AIM OF THE EXERCISE: Search the entries below for the word "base", then copy each line in which it is found.
= = =
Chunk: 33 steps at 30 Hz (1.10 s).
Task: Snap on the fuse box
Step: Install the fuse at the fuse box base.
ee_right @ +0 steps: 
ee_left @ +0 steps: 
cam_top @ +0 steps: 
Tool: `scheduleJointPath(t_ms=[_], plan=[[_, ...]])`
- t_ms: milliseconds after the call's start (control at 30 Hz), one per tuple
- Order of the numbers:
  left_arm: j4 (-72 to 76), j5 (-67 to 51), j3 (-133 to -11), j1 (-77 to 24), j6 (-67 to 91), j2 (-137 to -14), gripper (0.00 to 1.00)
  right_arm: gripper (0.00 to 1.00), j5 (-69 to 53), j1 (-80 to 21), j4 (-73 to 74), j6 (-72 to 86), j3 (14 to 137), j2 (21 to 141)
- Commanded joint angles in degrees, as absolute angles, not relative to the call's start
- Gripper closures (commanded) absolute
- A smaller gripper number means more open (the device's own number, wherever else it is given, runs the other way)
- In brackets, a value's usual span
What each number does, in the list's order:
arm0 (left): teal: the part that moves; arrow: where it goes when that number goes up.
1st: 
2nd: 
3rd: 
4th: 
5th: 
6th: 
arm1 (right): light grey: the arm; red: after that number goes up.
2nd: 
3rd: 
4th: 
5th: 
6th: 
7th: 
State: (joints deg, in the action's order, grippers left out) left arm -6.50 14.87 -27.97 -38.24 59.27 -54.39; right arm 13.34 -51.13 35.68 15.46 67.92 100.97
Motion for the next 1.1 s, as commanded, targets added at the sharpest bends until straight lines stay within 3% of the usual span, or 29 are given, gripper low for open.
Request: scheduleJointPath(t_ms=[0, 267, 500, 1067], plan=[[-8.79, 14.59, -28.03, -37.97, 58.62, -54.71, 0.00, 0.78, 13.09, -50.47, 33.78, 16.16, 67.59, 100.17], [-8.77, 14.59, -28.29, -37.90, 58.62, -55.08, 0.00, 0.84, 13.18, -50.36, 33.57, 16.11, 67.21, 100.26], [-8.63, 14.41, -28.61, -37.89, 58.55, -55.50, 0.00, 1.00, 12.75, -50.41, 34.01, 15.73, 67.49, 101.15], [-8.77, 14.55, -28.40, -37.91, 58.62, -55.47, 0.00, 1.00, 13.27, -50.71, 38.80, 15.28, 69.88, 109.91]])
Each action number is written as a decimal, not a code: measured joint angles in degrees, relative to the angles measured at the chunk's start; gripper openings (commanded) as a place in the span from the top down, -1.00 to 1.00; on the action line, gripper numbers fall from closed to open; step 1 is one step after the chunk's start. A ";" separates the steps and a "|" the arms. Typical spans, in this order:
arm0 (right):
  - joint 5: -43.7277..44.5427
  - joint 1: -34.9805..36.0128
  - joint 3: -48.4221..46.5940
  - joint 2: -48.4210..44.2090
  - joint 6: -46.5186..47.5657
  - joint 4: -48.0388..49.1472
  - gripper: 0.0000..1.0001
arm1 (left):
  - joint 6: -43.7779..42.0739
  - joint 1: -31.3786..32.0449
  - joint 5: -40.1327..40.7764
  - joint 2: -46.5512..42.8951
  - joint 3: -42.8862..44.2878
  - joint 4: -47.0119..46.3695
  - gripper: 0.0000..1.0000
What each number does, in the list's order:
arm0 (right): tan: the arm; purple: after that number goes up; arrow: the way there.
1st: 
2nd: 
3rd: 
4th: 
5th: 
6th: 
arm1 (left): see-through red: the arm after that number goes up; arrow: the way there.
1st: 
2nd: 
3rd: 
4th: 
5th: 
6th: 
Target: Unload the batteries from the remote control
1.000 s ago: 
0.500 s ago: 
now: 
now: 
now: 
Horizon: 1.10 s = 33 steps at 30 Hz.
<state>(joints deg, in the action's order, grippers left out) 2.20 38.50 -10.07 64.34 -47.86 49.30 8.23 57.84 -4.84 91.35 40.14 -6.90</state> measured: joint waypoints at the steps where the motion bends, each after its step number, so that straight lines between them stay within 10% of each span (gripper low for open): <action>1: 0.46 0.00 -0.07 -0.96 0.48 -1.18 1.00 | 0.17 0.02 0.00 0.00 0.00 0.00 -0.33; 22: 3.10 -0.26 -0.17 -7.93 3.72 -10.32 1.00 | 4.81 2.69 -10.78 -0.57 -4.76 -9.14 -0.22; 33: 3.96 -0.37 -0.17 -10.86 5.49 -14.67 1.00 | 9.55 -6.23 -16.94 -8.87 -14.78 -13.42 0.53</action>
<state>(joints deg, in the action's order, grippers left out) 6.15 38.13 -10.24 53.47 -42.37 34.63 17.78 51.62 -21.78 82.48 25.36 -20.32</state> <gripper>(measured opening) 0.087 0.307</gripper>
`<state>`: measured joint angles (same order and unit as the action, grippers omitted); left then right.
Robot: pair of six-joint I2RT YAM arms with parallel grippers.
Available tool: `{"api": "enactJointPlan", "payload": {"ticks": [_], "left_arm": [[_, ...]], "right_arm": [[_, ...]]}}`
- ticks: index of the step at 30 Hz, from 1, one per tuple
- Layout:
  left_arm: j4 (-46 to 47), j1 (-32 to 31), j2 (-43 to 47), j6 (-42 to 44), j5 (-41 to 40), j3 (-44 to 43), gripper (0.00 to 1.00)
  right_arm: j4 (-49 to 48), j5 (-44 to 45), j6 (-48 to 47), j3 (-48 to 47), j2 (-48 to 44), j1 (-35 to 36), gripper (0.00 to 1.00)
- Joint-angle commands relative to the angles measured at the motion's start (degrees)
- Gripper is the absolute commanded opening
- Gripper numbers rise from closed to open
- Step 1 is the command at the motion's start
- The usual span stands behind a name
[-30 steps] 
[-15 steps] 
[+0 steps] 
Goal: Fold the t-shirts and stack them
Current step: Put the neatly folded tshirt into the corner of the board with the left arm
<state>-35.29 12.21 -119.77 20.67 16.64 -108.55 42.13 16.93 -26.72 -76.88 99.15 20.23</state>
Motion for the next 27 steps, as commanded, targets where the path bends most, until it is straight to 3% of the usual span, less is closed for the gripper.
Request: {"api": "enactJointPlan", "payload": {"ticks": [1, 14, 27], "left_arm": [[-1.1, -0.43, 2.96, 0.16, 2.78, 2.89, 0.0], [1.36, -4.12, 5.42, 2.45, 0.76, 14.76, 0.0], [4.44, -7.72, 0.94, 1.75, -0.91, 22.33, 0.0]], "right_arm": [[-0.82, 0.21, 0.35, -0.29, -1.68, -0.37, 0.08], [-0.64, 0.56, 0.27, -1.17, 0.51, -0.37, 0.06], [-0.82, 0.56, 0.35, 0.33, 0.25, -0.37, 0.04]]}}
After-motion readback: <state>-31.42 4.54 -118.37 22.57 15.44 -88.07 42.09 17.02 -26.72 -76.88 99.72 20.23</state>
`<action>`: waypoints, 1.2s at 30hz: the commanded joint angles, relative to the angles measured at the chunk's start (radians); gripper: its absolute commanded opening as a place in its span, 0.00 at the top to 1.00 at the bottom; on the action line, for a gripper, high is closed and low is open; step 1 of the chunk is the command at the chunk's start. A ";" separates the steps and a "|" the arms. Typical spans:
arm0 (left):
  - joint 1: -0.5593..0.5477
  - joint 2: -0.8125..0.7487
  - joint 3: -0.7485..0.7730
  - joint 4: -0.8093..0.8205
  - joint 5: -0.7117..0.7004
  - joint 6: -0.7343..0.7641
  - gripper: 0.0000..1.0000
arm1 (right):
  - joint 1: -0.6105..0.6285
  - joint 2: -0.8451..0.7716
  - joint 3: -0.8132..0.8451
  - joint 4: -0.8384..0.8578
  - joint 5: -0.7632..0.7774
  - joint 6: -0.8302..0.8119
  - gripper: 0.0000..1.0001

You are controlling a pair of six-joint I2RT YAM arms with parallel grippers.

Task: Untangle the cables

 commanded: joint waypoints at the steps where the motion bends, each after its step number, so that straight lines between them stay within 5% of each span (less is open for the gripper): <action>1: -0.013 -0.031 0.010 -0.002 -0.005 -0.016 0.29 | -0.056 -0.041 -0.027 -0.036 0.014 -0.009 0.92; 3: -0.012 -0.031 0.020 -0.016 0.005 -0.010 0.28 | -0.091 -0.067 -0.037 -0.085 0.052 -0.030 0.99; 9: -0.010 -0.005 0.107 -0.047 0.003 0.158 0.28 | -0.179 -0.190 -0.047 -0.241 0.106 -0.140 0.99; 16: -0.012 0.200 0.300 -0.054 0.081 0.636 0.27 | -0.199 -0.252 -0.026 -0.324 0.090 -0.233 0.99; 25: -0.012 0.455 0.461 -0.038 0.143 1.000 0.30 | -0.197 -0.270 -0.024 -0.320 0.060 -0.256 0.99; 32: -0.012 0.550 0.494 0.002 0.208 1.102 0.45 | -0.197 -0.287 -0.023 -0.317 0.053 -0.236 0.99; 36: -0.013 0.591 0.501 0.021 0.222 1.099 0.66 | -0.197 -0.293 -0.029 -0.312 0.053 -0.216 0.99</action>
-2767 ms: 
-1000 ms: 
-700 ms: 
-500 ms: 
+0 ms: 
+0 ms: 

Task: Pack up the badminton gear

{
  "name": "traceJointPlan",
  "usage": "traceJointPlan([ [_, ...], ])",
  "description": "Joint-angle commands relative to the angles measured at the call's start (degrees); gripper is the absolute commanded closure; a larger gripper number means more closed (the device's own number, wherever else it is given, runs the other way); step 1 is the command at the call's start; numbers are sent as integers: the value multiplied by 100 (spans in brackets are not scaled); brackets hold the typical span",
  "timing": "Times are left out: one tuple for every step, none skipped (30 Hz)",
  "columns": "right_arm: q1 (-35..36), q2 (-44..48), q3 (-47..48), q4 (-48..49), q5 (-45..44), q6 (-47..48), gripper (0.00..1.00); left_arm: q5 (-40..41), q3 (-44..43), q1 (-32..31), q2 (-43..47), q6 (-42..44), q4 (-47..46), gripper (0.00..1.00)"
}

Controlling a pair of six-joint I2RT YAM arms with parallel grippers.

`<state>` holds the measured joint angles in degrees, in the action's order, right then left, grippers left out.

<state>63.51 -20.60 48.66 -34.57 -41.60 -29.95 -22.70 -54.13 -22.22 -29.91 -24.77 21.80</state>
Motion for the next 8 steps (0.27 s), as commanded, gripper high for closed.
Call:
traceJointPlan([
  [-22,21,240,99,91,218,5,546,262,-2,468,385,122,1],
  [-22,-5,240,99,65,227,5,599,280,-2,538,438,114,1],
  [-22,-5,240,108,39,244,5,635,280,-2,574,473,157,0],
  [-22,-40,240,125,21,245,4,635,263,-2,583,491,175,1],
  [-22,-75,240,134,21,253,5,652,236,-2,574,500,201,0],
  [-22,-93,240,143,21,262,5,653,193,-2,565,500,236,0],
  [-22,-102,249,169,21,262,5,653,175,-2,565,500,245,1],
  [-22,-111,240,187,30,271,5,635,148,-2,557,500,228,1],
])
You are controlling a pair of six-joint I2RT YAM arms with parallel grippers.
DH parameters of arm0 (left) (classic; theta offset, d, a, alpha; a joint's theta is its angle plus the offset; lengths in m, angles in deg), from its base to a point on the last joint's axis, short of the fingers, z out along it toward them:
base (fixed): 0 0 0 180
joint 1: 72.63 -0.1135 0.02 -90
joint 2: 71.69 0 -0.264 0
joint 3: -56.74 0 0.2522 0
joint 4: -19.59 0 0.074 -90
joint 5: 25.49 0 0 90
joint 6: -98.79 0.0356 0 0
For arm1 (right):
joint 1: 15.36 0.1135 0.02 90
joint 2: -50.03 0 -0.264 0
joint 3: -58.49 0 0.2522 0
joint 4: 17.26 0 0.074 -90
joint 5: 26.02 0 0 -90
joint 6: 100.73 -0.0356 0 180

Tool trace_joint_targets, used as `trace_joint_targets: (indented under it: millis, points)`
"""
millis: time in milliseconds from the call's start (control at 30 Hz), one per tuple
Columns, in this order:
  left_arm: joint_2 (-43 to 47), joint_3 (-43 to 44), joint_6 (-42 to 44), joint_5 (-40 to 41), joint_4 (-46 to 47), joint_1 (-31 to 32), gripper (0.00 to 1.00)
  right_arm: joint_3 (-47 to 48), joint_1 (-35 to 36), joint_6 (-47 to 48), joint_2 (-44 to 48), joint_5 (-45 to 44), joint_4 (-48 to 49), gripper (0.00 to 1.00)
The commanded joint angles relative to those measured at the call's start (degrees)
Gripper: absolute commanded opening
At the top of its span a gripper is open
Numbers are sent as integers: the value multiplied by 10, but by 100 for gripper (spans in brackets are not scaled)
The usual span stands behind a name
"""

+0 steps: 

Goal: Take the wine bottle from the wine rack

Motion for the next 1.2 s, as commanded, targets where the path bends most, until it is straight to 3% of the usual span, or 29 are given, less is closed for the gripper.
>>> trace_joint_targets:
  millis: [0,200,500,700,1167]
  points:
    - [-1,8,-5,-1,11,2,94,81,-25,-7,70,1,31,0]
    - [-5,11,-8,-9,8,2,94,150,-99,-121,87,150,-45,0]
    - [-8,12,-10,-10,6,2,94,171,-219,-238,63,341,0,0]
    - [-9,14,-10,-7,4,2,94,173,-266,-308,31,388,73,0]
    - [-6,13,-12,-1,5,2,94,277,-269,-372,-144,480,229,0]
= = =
COMPLETED TASK:
Step: Install the fuse at the fuse box base.
DH parameters of arm0 (left) (classic; theta offset, d, a, alpha; a joint's theta is its angle plus the offset; lengths in m, angles in deg), from its base to a point on the last joint's axis, short of the fingers, z out along it toward them:
base (fixed): 0 0 0 180

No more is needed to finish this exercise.